Emile-Antoine Bourdelle
Masque d'enfant endormi, dit avec architecture 1905
Émile-Antoine Bourdelle (1861-1929)
Avec le céramiste Alexandre Bigot (1862-1927)
Épreuve en grès émaillé flammé vert
Au revers :
-Signé à l’encre : Émile-Antoine Bourdelle / Grès de Bigot
-Restes d’une étiquette déchirée
-587 (gravé dans la terre)
-Étiquette des douanes tchèques avec manques : « ptzollamt Prag » pour Hauptzollamt Prag = Bureau de douane principal de Prague + on aperçoit un « K » et manque un 2e K (voir étiquette du Rodin : pour « K(aiserlich) K(öniglisches))
H. 20,5 ; L. 19 ; P. 9 cm
H. 8,07 ; L. 7,48 ; P. 3,54 in
Provenance
États-Unis, collection particulière
Provenance
- États-Unis, collection particulière
Bibliographie
- 1903 ARTICLE, Vitry, Paul, « Masques », Art et Décoration, novembre 1903, p.345-354.
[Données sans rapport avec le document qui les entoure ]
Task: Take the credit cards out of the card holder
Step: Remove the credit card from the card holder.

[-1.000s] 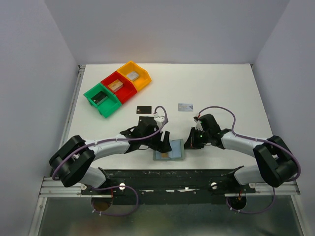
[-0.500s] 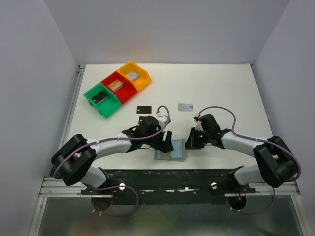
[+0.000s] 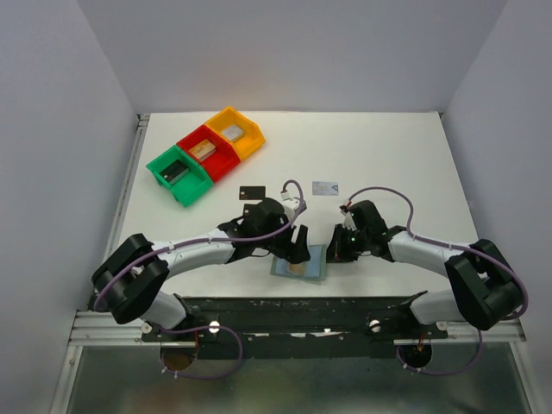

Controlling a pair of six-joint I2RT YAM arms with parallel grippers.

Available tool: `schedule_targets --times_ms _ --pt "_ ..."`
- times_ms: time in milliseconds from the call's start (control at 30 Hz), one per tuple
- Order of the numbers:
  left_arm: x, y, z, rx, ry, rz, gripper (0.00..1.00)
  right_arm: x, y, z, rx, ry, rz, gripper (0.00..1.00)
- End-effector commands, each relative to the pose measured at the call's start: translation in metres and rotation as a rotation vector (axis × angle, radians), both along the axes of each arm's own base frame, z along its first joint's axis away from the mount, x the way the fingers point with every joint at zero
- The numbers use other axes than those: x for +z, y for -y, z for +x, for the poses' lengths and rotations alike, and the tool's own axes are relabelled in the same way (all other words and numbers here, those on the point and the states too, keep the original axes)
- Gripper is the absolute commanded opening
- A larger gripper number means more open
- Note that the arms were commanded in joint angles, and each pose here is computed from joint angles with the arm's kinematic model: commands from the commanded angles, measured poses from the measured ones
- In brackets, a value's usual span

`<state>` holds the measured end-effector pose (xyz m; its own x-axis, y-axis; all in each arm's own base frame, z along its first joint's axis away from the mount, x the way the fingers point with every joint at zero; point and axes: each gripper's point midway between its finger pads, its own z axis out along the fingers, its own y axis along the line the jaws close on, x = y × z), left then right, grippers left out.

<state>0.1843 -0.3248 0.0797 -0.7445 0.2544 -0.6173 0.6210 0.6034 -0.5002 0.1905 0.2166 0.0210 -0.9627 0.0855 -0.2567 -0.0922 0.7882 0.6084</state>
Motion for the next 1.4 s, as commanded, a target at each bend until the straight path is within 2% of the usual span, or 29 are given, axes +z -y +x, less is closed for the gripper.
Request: schedule_targets --times_ms 0,100,333,533,867,1167,1267,1367 --pt "0.002 0.008 0.001 -0.027 0.014 0.009 0.80 0.007 -0.002 0.004 0.008 0.034 0.000 0.11" --pt "0.001 0.008 0.002 -0.026 0.014 0.014 0.80 0.008 -0.001 0.004 0.003 0.036 -0.008 0.15" --pt "-0.001 0.006 0.001 -0.012 0.008 0.023 0.80 0.018 0.008 0.008 -0.038 0.080 -0.038 0.32" --pt "-0.002 0.005 0.002 -0.002 0.010 0.028 0.80 0.041 0.017 0.015 -0.063 0.154 -0.069 0.41" --pt "-0.001 0.006 0.004 0.001 0.009 0.028 0.80 0.084 0.014 0.022 -0.067 0.263 -0.006 0.43" --pt "0.000 0.010 0.002 -0.011 0.010 0.024 0.80 0.075 0.000 0.017 -0.026 0.216 0.050 0.46" --pt "0.000 0.009 0.003 -0.006 0.015 0.027 0.80 0.081 -0.004 0.020 -0.026 0.226 0.073 0.46" --pt "-0.002 0.003 0.003 0.019 0.017 0.049 0.80 0.087 -0.009 0.020 -0.001 0.233 0.103 0.41"
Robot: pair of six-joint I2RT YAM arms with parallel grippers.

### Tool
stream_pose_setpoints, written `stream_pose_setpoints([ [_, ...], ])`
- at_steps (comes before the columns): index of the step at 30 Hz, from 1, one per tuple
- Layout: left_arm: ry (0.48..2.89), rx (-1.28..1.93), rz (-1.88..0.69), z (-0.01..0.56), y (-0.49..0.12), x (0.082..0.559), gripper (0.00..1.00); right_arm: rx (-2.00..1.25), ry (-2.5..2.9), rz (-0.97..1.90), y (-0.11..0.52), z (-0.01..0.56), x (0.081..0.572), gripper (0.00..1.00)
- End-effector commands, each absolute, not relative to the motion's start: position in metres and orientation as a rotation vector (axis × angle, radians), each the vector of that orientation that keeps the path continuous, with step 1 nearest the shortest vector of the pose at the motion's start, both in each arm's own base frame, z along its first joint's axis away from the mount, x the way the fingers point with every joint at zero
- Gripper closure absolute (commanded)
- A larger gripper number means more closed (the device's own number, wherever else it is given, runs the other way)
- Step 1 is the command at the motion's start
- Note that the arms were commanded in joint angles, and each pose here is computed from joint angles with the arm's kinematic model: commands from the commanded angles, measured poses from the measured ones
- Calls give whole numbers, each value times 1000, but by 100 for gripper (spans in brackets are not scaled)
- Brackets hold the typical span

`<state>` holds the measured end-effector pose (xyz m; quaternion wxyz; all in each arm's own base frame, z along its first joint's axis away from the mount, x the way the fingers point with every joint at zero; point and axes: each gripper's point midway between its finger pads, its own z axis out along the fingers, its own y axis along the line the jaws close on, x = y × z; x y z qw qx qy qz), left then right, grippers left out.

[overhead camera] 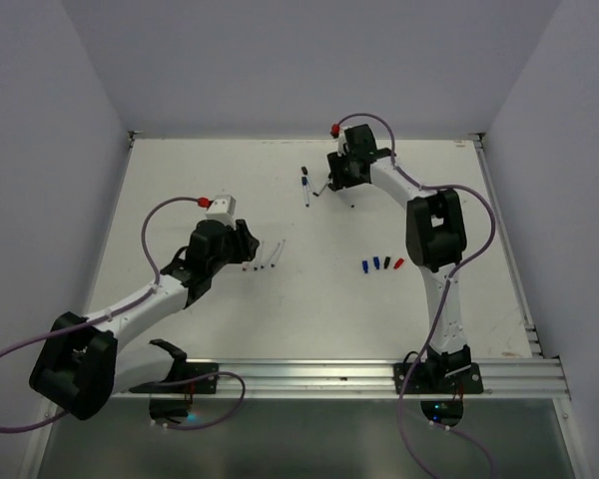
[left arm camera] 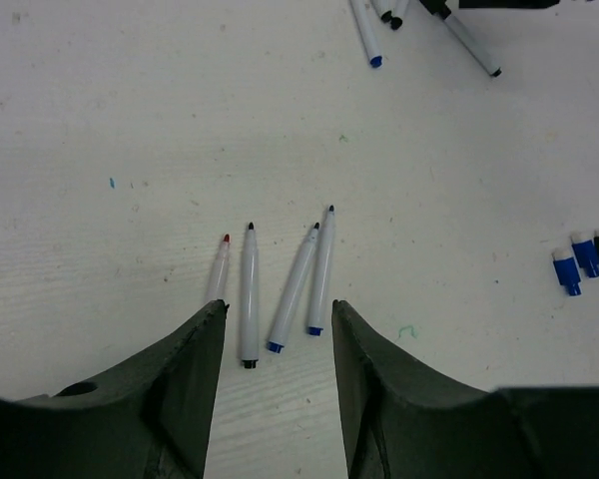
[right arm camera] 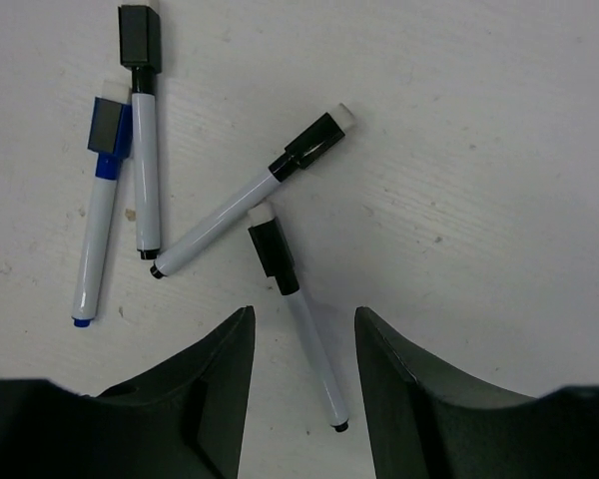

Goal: Open the pen caps

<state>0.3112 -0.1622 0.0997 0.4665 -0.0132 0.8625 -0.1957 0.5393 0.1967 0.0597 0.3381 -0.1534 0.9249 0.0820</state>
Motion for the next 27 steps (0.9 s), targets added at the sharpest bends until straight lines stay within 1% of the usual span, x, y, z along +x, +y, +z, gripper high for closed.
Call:
stream_pose_setpoints([
  [1,2033,-47,-498,133,-162,319,50,-507,2402,191,211,48,541,52],
  [4,2017,-43,-501,140,-161,318,50,-534,2420,175,214,41,542,53],
  [7,2006,-42,-505,145,-161,317,50,-549,2423,140,215,39,541,55],
  [8,1999,-44,-505,148,-160,317,50,-547,2426,119,214,38,541,58],
  [11,1989,-42,-518,155,-161,316,50,-567,2433,82,214,35,536,59],
  [12,1989,-40,-518,155,-161,316,50,-568,2434,68,215,35,535,65],
  [14,1981,-32,-534,159,-163,315,50,-571,2451,55,213,30,531,71],
  [15,1980,-30,-540,161,-164,315,50,-555,2457,35,211,30,531,79],
  [18,1972,-7,-574,166,-169,312,50,-542,2488,26,209,24,523,85],
  [19,1963,10,-598,169,-173,311,50,-531,2496,23,208,23,522,91],
  [21,1936,63,-672,178,-184,307,51,-504,2513,45,208,23,515,99],
  [23,1911,154,-790,183,-202,296,51,-475,2532,116,214,23,505,100],
  [24,1862,182,-839,193,-209,296,50,-428,2512,160,218,39,503,100],
  [25,1843,243,-922,198,-221,286,50,-393,2512,195,218,34,494,100],
  [27,1793,281,-1008,206,-232,281,50,-315,2489,335,231,48,482,100],
])
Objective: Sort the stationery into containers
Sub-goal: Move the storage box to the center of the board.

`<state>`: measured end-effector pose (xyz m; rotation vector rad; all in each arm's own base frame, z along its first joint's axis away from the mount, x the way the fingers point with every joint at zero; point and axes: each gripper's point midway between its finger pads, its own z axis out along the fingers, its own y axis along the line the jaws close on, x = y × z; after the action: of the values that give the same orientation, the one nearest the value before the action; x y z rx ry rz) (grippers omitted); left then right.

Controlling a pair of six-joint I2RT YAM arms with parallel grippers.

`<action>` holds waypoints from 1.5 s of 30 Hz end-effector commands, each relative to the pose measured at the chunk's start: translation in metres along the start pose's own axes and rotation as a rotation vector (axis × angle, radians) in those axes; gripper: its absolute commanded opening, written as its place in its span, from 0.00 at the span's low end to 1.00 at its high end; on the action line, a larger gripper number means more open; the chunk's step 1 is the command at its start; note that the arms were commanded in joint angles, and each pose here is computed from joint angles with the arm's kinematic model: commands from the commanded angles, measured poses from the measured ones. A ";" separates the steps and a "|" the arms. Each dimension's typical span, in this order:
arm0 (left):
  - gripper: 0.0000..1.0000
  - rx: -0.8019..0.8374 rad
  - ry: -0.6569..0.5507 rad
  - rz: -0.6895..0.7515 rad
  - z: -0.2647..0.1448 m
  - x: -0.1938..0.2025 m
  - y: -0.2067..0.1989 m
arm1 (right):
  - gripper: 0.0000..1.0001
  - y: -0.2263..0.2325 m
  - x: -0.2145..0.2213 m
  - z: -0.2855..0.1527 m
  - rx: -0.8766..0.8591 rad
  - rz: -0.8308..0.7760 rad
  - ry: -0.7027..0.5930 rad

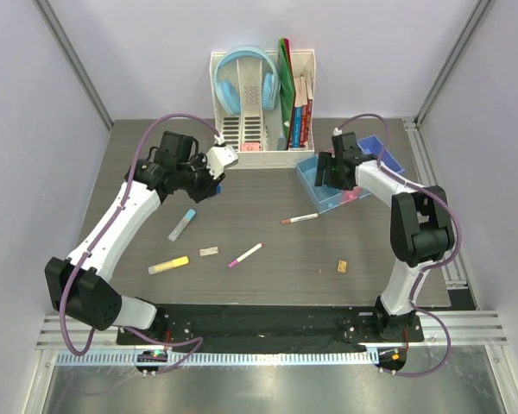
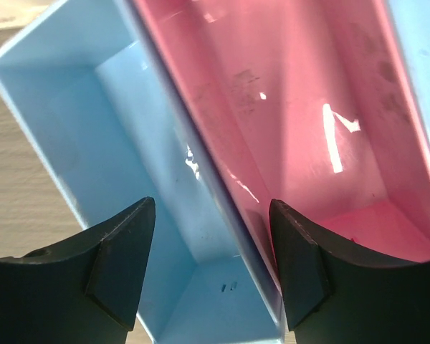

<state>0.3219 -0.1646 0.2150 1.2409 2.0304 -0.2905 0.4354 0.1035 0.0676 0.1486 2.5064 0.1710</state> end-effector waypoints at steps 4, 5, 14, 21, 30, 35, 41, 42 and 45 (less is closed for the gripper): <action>0.00 0.019 -0.015 -0.008 -0.009 -0.001 -0.011 | 0.70 0.057 -0.009 -0.015 -0.116 0.024 -0.053; 0.00 0.019 -0.017 -0.006 -0.010 -0.001 -0.011 | 0.70 0.066 -0.009 -0.015 -0.129 0.018 -0.054; 0.00 0.022 -0.009 -0.002 -0.014 0.002 -0.015 | 0.70 0.099 0.001 -0.007 -0.166 -0.002 -0.049; 0.00 0.030 0.002 -0.008 -0.016 0.005 -0.017 | 0.69 0.149 0.017 -0.004 -0.228 -0.048 -0.033; 0.00 0.043 -0.003 -0.002 -0.024 0.006 -0.024 | 0.67 0.202 0.020 0.001 -0.306 -0.071 -0.037; 0.00 0.047 -0.020 0.003 -0.030 0.005 -0.028 | 0.65 0.252 0.036 -0.006 -0.405 -0.127 -0.009; 0.00 0.050 -0.024 0.009 -0.035 0.007 -0.032 | 0.65 0.294 0.050 -0.015 -0.472 -0.180 -0.005; 0.00 0.054 -0.025 0.011 -0.035 0.007 -0.034 | 0.65 0.297 0.056 -0.012 -0.471 -0.188 0.005; 0.00 0.052 -0.032 0.016 -0.039 0.008 -0.036 | 0.66 0.311 0.062 -0.011 -0.482 -0.207 0.011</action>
<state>0.2836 -0.1555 0.2209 1.2646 2.0396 -0.3325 0.3997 0.3853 0.0692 -0.2780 2.4521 0.5881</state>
- 1905 ARTICLE, Leblond, Marius-Ary, « Émile Bourdelle. La sculpture pathétique », Revue Illustrée, 15 août 1905, p.18-23, repr. p.23 (Masque d’enfant endormi sans architecture, ici intitulé Sommeil d’enfant).
- 1909 CATALOGUE, Exposition Bourdelle, Prague, Galerie Manès, février-mars, n°38, non repr. (Masque d’enfant endormi avec architecture : notre exemplaire).
- 1931 CATALOGUE, Exposition Bourdelle, Paris, musée de l’Orangerie, 14 février – 6 avril 1931, n°162, non repr. (Masque d’enfant endormi avec architecture).
- 1975 DUFET-JIANOU, Dufet, Michel et Jianou, Ionel, Bourdelle, Arted éditions d'art, Paris, 1975, n°315, p.95.
- 1994 ARTICLE, Lenormand-Romain, Antoinette, « Devenir Bourdelle », Revue de l’Art, n°104, 1994, p.30-39.
- 1998 CATALOGUE, Staub, Helena, Bourdelle et ses élèves : Giacometti, Richier, Gutfreund, Paris, musée Bourdelle, 28 octobre 1998-7 février 1999, Paris Musées, Paris, 1998.
- 2016 BÉDAGUE, Bédague, Hélène, Alexandre Bigot, chimiste et céramiste, Louvre Victoire, 2016, repr. p.97 (Masque d’enfant endormi avec architecture).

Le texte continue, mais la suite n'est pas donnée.